▶ **The problem**
Repeat the entries shown below with every word and mark intact.

Data for this task section start

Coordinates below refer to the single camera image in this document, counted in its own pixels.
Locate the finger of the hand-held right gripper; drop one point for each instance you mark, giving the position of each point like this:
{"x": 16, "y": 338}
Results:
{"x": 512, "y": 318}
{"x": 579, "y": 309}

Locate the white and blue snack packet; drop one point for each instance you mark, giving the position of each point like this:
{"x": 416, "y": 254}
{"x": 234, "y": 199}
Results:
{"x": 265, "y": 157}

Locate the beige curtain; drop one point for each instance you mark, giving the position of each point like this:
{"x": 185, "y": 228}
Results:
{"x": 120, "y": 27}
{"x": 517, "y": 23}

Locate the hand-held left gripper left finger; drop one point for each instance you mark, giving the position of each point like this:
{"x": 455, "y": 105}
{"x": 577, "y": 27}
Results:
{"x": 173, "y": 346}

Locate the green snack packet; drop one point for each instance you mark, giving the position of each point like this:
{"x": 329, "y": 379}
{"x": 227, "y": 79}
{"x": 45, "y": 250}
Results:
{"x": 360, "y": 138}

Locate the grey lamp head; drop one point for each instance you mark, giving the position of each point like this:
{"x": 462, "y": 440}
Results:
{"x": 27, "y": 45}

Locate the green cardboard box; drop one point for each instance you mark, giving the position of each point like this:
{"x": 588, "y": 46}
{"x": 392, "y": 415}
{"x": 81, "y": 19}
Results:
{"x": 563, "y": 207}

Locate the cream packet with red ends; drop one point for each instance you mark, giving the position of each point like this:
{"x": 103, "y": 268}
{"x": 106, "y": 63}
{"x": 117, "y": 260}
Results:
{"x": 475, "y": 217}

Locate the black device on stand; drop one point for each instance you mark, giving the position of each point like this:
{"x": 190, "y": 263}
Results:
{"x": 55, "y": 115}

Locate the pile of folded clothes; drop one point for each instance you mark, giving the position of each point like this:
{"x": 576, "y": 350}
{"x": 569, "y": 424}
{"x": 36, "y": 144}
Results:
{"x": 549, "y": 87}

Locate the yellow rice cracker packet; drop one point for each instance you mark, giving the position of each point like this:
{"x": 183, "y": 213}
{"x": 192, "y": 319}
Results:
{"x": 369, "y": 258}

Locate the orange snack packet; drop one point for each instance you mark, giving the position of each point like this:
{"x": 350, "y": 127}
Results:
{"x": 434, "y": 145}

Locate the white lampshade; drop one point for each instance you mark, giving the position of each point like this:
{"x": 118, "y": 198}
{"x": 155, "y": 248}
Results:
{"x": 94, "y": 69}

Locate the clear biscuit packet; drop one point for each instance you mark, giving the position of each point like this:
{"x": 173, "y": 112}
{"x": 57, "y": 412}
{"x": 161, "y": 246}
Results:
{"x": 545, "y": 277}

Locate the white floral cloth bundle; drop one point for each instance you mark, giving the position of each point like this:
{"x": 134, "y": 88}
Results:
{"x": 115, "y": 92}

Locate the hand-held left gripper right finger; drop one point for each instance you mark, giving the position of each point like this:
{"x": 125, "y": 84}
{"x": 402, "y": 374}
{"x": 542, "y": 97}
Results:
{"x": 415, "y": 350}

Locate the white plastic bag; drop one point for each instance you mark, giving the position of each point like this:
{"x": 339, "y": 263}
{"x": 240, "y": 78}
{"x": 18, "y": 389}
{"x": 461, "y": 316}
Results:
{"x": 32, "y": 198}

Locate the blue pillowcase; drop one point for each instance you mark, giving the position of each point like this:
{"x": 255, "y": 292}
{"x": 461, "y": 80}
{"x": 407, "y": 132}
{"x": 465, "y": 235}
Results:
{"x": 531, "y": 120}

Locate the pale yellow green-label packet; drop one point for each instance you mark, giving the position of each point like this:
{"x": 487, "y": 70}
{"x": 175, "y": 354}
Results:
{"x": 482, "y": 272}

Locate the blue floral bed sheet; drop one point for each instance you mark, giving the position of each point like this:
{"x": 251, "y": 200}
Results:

Data for this task section end

▶ **Answer space**
Coordinates below refer to the single camera image in this document, counted in its own pixels.
Locate the finger of the hand-held right gripper; drop one point for each instance you mark, giving the position of each point like this:
{"x": 16, "y": 338}
Results:
{"x": 512, "y": 318}
{"x": 579, "y": 309}

Locate the white and blue snack packet; drop one point for each instance you mark, giving the position of each point like this:
{"x": 416, "y": 254}
{"x": 234, "y": 199}
Results:
{"x": 265, "y": 157}

Locate the beige curtain; drop one point for each instance you mark, giving the position of each point like this:
{"x": 185, "y": 228}
Results:
{"x": 120, "y": 27}
{"x": 517, "y": 23}

Locate the hand-held left gripper left finger; drop one point for each instance you mark, giving the position of each point like this:
{"x": 455, "y": 105}
{"x": 577, "y": 27}
Results:
{"x": 173, "y": 346}

Locate the green snack packet; drop one point for each instance you mark, giving the position of each point like this:
{"x": 329, "y": 379}
{"x": 227, "y": 79}
{"x": 45, "y": 250}
Results:
{"x": 360, "y": 138}

Locate the grey lamp head; drop one point for each instance you mark, giving the position of each point like this:
{"x": 462, "y": 440}
Results:
{"x": 27, "y": 45}

Locate the green cardboard box; drop one point for each instance you mark, giving the position of each point like this:
{"x": 588, "y": 46}
{"x": 392, "y": 415}
{"x": 81, "y": 19}
Results:
{"x": 563, "y": 207}

Locate the cream packet with red ends; drop one point for each instance you mark, giving the position of each point like this:
{"x": 103, "y": 268}
{"x": 106, "y": 63}
{"x": 117, "y": 260}
Results:
{"x": 475, "y": 217}

Locate the black device on stand; drop one point for each instance you mark, giving the position of each point like this:
{"x": 190, "y": 263}
Results:
{"x": 55, "y": 115}

Locate the pile of folded clothes; drop one point for each instance you mark, giving the position of each point like this:
{"x": 576, "y": 350}
{"x": 569, "y": 424}
{"x": 36, "y": 144}
Results:
{"x": 549, "y": 87}

Locate the yellow rice cracker packet; drop one point for each instance you mark, giving the position of each point like this:
{"x": 183, "y": 213}
{"x": 192, "y": 319}
Results:
{"x": 369, "y": 258}

Locate the orange snack packet; drop one point for each instance you mark, giving the position of each point like this:
{"x": 350, "y": 127}
Results:
{"x": 434, "y": 145}

Locate the white lampshade; drop one point for each instance you mark, giving the position of each point like this:
{"x": 118, "y": 198}
{"x": 155, "y": 248}
Results:
{"x": 94, "y": 69}

Locate the clear biscuit packet; drop one point for each instance you mark, giving the position of each point like this:
{"x": 173, "y": 112}
{"x": 57, "y": 412}
{"x": 161, "y": 246}
Results:
{"x": 545, "y": 277}

Locate the white floral cloth bundle; drop one point for each instance you mark, giving the position of each point like this:
{"x": 134, "y": 88}
Results:
{"x": 115, "y": 92}

Locate the hand-held left gripper right finger; drop one point for each instance you mark, giving the position of each point like this:
{"x": 125, "y": 84}
{"x": 402, "y": 374}
{"x": 542, "y": 97}
Results:
{"x": 415, "y": 350}

Locate the white plastic bag; drop one point for each instance you mark, giving the position of each point like this:
{"x": 339, "y": 263}
{"x": 240, "y": 78}
{"x": 18, "y": 389}
{"x": 461, "y": 316}
Results:
{"x": 32, "y": 198}

Locate the blue pillowcase; drop one point for each instance you mark, giving the position of each point like this:
{"x": 255, "y": 292}
{"x": 461, "y": 80}
{"x": 407, "y": 132}
{"x": 465, "y": 235}
Results:
{"x": 531, "y": 120}

Locate the pale yellow green-label packet; drop one point for each instance you mark, giving the position of each point like this:
{"x": 487, "y": 70}
{"x": 175, "y": 354}
Results:
{"x": 482, "y": 272}

Locate the blue floral bed sheet; drop one point for each instance you mark, giving the position of each point like this:
{"x": 251, "y": 200}
Results:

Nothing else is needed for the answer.